In Focus Features' new Harvey Milk biopic film an epic battle to save gay rights is fought between gay activists and church-backed forces – in California. Sound familiar?

“If this thing passes, fight the hell back!,” Harvey Milk, the nation's first openly elected gay man, played by Sean Penn, says in Milk.

Back then, in 1978, it was Proposition 6 – also known as the Briggs Initiative – a ballot measure backed by singer Anita Bryant that sought to expel gay and lesbian teachers from California schools.

But Proposition 6 died at the polls. (Then-Governor Ronald Reagan said he was opposed to taking away rights.)

And Proposition 8 – the California measure that constitutionally bans gay marriage – passed by a slim majority.

Grassroots gay activists and their allies who have been protesting the passage of Proposition 8 since the day after Election Day are certain to find solace in Milk's narrative that so closely mirrors their own modern-day crusade – save for the happy ending.

Expectations over the film's Wednesday start are stratospheric, as the film raises the visibility of the gay rights movement to an unprecedented level. Proposition 8-related vigils have already occurred at prerelease screenings of the film in San Francisco and Los Angeles.

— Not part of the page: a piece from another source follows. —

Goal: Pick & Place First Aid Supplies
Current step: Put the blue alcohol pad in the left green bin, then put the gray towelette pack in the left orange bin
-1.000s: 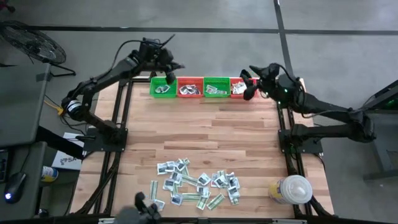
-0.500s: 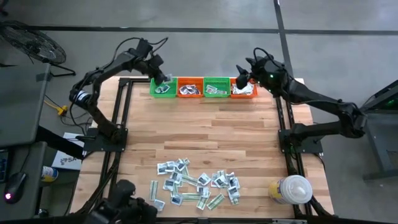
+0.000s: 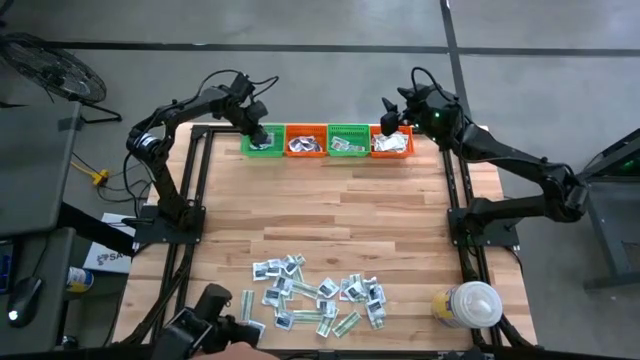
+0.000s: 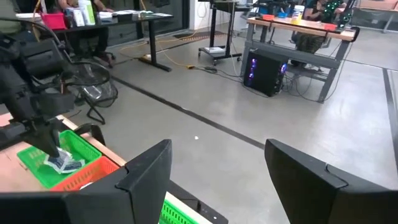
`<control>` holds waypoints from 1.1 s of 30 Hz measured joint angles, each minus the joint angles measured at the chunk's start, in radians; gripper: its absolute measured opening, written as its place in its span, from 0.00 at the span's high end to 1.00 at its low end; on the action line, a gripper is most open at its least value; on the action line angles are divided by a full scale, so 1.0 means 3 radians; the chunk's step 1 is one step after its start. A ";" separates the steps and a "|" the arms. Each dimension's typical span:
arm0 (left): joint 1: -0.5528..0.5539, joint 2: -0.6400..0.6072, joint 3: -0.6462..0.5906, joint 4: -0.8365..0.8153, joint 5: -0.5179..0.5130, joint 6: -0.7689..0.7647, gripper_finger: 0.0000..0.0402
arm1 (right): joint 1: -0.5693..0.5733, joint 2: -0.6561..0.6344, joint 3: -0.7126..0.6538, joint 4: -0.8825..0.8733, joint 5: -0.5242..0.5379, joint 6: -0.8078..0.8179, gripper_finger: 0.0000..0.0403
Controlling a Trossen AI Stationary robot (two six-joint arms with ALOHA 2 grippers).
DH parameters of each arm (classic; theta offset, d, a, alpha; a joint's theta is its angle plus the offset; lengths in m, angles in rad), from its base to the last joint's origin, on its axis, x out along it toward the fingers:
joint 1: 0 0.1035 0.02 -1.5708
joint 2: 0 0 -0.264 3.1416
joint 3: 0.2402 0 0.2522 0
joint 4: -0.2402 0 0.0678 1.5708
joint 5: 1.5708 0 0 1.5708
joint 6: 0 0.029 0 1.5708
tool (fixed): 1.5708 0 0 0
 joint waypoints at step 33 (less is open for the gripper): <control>-0.0785 -0.1185 0.0079 -0.0815 -0.0686 0.0128 0.66 | -0.0398 -0.0013 0.0000 -0.0490 -0.1166 -0.0004 0.38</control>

“The film is about activism and perseverance,” Geoff Kors, executive director of Equality California, a group that lead the fight against Proposition 8, told Variety. “Milk lost the first two elections he ran and he sacrificed a lot. The film brilliantly explores the need to expand the base of people who support equality. Harvey Milk knew he was running on a whole bunch of social-justice issues. That's important for moving forward.”

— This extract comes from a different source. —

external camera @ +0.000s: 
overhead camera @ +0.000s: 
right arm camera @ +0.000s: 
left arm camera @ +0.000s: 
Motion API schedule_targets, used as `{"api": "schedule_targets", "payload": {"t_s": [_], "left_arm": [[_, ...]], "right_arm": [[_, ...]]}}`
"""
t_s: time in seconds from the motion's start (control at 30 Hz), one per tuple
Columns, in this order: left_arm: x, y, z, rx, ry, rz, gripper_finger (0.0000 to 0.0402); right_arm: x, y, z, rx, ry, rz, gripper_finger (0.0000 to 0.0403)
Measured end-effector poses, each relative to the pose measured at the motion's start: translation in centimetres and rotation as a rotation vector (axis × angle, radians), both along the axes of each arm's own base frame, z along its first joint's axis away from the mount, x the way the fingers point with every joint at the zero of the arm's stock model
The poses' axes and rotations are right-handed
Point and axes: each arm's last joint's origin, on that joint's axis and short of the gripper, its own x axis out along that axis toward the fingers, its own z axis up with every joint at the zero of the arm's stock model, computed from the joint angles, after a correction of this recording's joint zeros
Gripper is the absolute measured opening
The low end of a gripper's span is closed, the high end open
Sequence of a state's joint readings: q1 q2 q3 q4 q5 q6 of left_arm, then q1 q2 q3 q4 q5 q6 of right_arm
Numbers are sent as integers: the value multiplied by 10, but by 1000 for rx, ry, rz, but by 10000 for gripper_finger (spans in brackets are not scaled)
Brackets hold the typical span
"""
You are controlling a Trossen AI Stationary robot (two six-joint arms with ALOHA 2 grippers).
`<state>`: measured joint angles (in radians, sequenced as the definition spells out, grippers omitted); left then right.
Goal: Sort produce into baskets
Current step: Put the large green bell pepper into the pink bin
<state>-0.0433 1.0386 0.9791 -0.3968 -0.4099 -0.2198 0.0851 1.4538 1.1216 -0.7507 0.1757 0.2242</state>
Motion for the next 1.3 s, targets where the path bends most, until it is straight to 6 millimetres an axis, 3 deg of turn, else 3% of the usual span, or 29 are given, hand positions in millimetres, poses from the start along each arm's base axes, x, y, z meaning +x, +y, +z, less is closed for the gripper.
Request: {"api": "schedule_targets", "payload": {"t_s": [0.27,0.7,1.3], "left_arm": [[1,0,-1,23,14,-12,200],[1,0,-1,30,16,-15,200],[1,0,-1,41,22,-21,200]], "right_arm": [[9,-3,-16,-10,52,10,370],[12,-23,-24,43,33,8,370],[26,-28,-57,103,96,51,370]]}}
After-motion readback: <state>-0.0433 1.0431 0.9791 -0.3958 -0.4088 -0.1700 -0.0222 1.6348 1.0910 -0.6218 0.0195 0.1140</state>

But for some of the people involved in the events of 1978, emotional scars remain.

California Senator Dianne Feinstein found Harvey Milk's body after he and San Francisco Mayor George Moscone had been gunned down by Dan White, who opposed the gay initiatives championed by Milk. Feinstein, who became mayor after the incident, recently told The New York Times that watching the film might be too difficult.

“It's very painful for me,” she said. “It took me seven years before I could sit in George Moscone's chair. It took me a long time to talk about it. I was only recently able to talk about it.”

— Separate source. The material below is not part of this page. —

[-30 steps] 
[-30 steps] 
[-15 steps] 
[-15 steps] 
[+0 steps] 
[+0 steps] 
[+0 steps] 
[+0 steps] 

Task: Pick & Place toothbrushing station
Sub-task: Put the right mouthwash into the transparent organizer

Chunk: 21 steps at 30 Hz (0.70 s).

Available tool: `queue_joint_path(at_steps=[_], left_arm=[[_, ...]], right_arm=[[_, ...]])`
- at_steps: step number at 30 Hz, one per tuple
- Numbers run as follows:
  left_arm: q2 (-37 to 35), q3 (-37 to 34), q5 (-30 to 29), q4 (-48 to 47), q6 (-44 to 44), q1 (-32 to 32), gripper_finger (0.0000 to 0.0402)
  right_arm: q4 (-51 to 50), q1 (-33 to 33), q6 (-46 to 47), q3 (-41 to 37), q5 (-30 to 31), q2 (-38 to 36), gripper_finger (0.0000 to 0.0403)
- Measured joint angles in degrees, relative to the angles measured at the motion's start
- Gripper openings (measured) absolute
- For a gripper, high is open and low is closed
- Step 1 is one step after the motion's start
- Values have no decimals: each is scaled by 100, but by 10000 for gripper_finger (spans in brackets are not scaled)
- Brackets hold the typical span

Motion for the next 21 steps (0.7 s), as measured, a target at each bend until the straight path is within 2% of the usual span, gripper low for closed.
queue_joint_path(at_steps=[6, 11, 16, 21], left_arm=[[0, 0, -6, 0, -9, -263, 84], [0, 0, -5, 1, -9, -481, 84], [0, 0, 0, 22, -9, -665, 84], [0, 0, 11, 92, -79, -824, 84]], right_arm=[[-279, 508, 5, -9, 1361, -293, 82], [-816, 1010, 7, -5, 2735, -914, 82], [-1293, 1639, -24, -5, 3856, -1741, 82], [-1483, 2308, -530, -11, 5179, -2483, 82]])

Feinstein's support for gay marriage in California – she starred in an a pro-gay marriage ad – may now be a possible liability as she looks to a 2010 bid for governor of the state.

“I think people are beginning to look at it differently, I know it's happened for me,” Feinstein said of gay marriage. “I started out not supporting it. The longer I've lived, the more I've seen the happiness of people, the stability that these commitments bring to a life. Many adopted children who would have ended up in foster care now have good solid homes and are brought up learning the difference between right and wrong. It's a very positive thing.”

The whole notion that a movie about gays and lesbians overcoming the odds and a burgeoning gay rights movement finding hope and inspiration in an awkward politician in California being released by a major Hollywood studio just weeks after a major gay rights loss is certain to feel like destiny to many fighting in the trenches for gay rights.

And that might just be inspiration enough.